La stagione di nidificazione delle tartarughe marine entra nel vivo anche nel Lazio. Nella notte tra il 12 e il 13 giugno una femmina di Caretta caretta ha deposto le proprie uova sulla spiaggia di Sabaudia (LT), all’interno del Parco Nazionale del Circeo, ufficializzando il primo nido laziale del 2026.
Un dettaglio curioso rende la notizia ancora più interessante: la deposizione è avvenuta praticamente con la stessa puntualità dello scorso anno, esattamente dodici mesi dopo il primo nido regionale del 2025.
Individuato all’alba durante il monitoraggio
Il nido è stato individuato alle prime luci del mattino da una volontaria esperta della rete regionale TartaLazio, impegnata nelle consuete attività di monitoraggio delle spiagge alla ricerca delle caratteristiche tracce lasciate dalle femmine durante la risalita sull’arenile.
Dopo la segnalazione sono intervenuti rapidamente i ricercatori della rete, che hanno verificato la presenza delle uova e valutato le condizioni del sito di deposizione. Secondo quanto comunicato da ParchiLazio, il nido si trova in una posizione particolarmente favorevole, sufficientemente distante dalla linea di battigia da ridurre il rischio di danni provocati da eventuali mareggiate estive.
Se tutto procederà regolarmente, la schiusa dovrebbe avvenire tra circa 55 giorni.
Il ruolo del Parco del Circeo
Negli ultimi anni il litorale del Lazio ha assunto un’importanza crescente per la nidificazione di Caretta caretta. In particolare, il tratto costiero compreso all’interno del Parco Nazionale del Circeo si è progressivamente confermato come uno dei principali punti di riferimento regionali per la specie.

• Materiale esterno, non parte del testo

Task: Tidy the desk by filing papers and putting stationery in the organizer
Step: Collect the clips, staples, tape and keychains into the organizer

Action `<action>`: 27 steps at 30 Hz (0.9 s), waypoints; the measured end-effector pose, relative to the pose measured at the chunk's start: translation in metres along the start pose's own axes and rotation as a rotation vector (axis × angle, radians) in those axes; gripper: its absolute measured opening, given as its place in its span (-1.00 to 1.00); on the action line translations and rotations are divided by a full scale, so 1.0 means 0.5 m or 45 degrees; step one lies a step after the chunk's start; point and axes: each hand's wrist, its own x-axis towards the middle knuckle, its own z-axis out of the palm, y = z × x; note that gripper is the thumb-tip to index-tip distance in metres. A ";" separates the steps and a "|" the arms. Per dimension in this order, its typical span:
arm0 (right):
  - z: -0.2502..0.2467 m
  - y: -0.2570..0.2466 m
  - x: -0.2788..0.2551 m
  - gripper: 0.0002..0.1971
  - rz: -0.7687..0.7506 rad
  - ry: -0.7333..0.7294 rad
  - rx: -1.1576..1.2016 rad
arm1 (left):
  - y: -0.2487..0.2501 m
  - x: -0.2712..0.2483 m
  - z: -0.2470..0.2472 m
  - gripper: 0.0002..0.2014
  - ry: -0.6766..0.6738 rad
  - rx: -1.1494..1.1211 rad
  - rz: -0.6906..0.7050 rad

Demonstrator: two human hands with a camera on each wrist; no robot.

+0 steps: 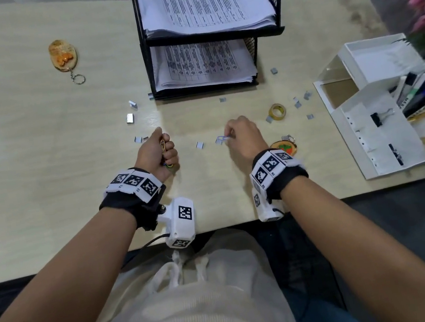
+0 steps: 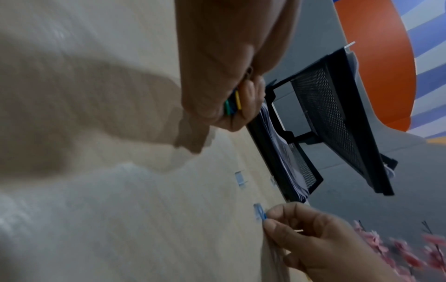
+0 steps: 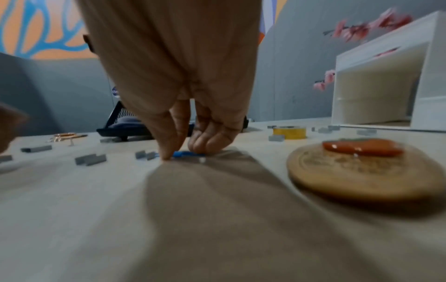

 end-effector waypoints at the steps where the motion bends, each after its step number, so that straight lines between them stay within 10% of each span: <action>1: 0.005 0.001 -0.004 -0.86 -0.011 -0.006 -0.036 | -0.001 0.003 0.003 -0.58 -0.006 0.033 -0.004; 8: -0.006 0.025 -0.073 -0.88 0.037 -0.014 -0.090 | -0.042 0.033 0.081 -0.57 -0.062 0.132 -0.135; 18: -0.242 0.313 -0.200 -0.76 0.563 0.654 0.363 | -0.218 0.023 0.417 -0.67 -0.327 0.399 -0.303; 27: -0.278 0.443 -0.251 -0.67 0.565 0.437 0.104 | -0.429 -0.005 0.620 -0.67 -0.295 0.552 -0.215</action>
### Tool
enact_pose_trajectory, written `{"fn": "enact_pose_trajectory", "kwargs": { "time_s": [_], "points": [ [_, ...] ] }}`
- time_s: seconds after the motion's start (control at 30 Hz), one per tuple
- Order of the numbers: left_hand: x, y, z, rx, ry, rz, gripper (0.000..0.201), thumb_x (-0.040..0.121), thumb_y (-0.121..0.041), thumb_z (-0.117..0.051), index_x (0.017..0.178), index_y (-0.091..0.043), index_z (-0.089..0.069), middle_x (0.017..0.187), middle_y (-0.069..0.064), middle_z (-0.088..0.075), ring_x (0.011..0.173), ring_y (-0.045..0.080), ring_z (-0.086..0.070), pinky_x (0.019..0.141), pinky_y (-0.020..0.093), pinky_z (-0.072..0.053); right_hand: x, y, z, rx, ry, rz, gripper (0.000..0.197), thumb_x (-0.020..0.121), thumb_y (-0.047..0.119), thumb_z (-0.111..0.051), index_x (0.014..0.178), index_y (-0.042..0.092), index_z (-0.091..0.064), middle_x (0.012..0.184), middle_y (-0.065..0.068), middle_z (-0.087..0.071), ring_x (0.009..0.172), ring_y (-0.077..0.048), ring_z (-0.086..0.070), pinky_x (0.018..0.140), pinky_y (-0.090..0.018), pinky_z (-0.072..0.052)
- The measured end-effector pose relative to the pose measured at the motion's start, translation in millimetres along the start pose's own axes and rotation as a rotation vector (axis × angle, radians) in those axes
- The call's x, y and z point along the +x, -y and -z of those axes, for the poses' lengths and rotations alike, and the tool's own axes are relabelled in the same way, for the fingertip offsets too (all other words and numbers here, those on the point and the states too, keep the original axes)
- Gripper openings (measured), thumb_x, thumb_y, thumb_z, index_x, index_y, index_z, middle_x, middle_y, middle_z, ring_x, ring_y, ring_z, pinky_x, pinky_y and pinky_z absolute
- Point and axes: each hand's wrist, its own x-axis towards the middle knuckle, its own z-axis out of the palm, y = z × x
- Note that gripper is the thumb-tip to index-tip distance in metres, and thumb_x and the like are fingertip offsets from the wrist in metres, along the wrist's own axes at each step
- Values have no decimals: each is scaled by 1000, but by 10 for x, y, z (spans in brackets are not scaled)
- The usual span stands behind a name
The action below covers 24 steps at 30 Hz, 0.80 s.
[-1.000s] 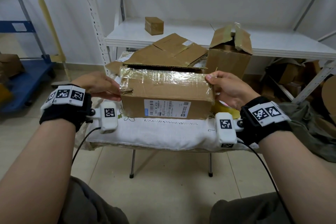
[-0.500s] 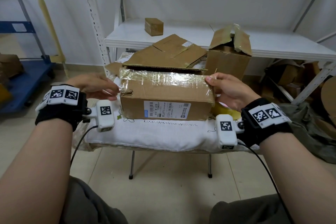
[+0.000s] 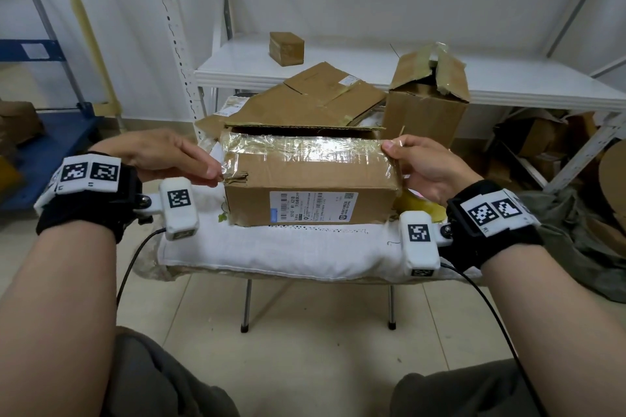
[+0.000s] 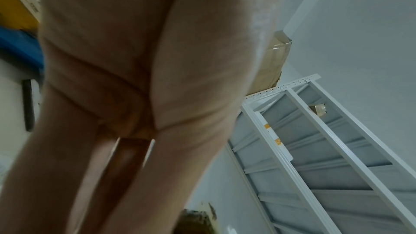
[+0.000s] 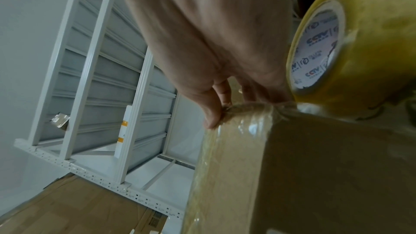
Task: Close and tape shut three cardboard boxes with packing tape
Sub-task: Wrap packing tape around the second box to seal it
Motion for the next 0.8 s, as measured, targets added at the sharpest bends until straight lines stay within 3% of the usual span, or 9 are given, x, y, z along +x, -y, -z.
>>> {"fn": "enact_pose_trajectory", "kwargs": {
  "time_s": [0.1,0.2,0.27,0.37,0.47,0.53,0.6,0.7,0.8],
  "points": [
    [41,29,-32,3,-22,1,41,46,-7,-84,85,3,-77,99,22,-75,83,22,-76,63,18,-58,-2,-2,8,12,16,5,21,100,18,-59,79,17,-58,112,-14,-55,100,-30,-46,86,-45,-40],
    [102,0,-156,32,-28,23,18,68,11,-72,82,3,-66,78,19,-74,62,17,-73,50,16,-54,-2,-11,21,37,27,13,22,101,17,-59,79,18,-59,104,-13,-57,97,-30,-46,81,-43,-41],
    [146,9,-196,32,-35,27,17,70,13,-70,81,2,-63,72,16,-73,59,17,-73,49,16,-53,-16,-13,27,43,19,19,20,100,18,-59,81,18,-60,96,-8,-58,95,-28,-46,75,-38,-41],
    [163,89,-129,-38,-6,33,40,46,0,-91,80,4,-71,88,25,-72,74,25,-75,59,21,-58,-50,17,17,40,30,-17,18,97,32,-62,85,18,-63,102,-9,-58,100,-30,-49,83,-39,-45],
    [135,125,-18,-7,89,28,67,26,-24,-103,84,0,-77,98,22,-74,91,27,-74,67,22,-59,-27,14,53,117,-4,-70,46,95,59,-50,106,15,-61,109,-10,-62,103,-29,-57,94,-43,-46],
    [113,105,-6,-10,72,47,54,43,-18,-100,87,2,-76,105,24,-73,95,28,-74,65,23,-60,-2,-16,79,189,-80,-106,45,103,52,-43,117,12,-59,103,-10,-65,95,-25,-58,88,-38,-44],
    [119,86,-79,-47,-34,74,18,82,-6,-75,94,4,-67,110,27,-70,89,30,-75,61,30,-62,-2,-62,69,147,-80,-137,31,107,34,-45,112,9,-62,82,-4,-64,76,-17,-53,75,-29,-43],
    [207,107,-216,-42,-79,171,40,105,-34,-42,110,4,-56,107,25,-70,93,40,-72,83,50,-59,-12,-91,63,51,-31,-152,22,105,23,-52,97,9,-66,74,-2,-57,66,-14,-40,66,-27,-35],
    [288,118,-267,-92,-61,212,55,106,-44,-36,122,5,-53,114,27,-68,96,45,-71,91,54,-55,-40,-58,91,33,29,-163,27,102,32,-58,98,6,-67,86,-8,-60,79,-21,-48,74,-31,-43]
  ]
}}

Quello che fino a pochi decenni fa rappresentava un evento eccezionale è oggi diventato un fenomeno sempre più frequente, in linea con quanto osservato in numerose altre regioni italiane. Le deposizioni non riguardano più soltanto le tradizionali aree di nidificazione del Sud Italia e delle isole maggiori, ma interessano con crescente regolarità anche le coste del Tirreno centrale.
Dieci anni di monitoraggio con TartaLazio
Il ritrovamento è il risultato del lavoro portato avanti dalla rete regionale TartaLazio, che da circa dieci anni coordina attività di monitoraggio, ricerca e conservazione lungo il litorale laziale.
Le attività rientrano inoltre nel progetto europeo LIFE Turtlenest, iniziativa che coinvolge regioni italiane, enti di ricerca e partner internazionali con l’obiettivo di comprendere meglio l’espansione delle aree di nidificazione della Caretta caretta nel Mediterraneo occidentale e sviluppare strategie efficaci per la tutela dei nidi e dei piccoli.
Una stagione che coinvolge sempre più regioni italiane
Con il ritrovamento di Sabaudia, il Lazio si aggiunge all’elenco delle regioni italiane che hanno già registrato le prime deposizioni del 2026. Nelle ultime settimane i primi nidi erano stati documentati in Sicilia, Calabria, Campania e Puglia, confermando ancora una volta il ruolo sempre più importante delle coste italiane per la riproduzione della tartaruga marina comune.
Con il primo nido del 2026, il Lazio si aggiunge alle regioni che hanno già inaugurato la stagione di nidificazione. Gli occhi sono ora puntati sulle prossime settimane: lo scorso anno, a questo punto della stagione, i nidi censiti lungo le coste italiane erano già oltre il doppio rispetto a quelli registrati finora nel 2026. Un ritardo che potrebbe essere legato a condizioni ambientali e meteorologiche differenti, ma che rende ancora più interessante seguire l’andamento delle deposizioni nei mesi estivi.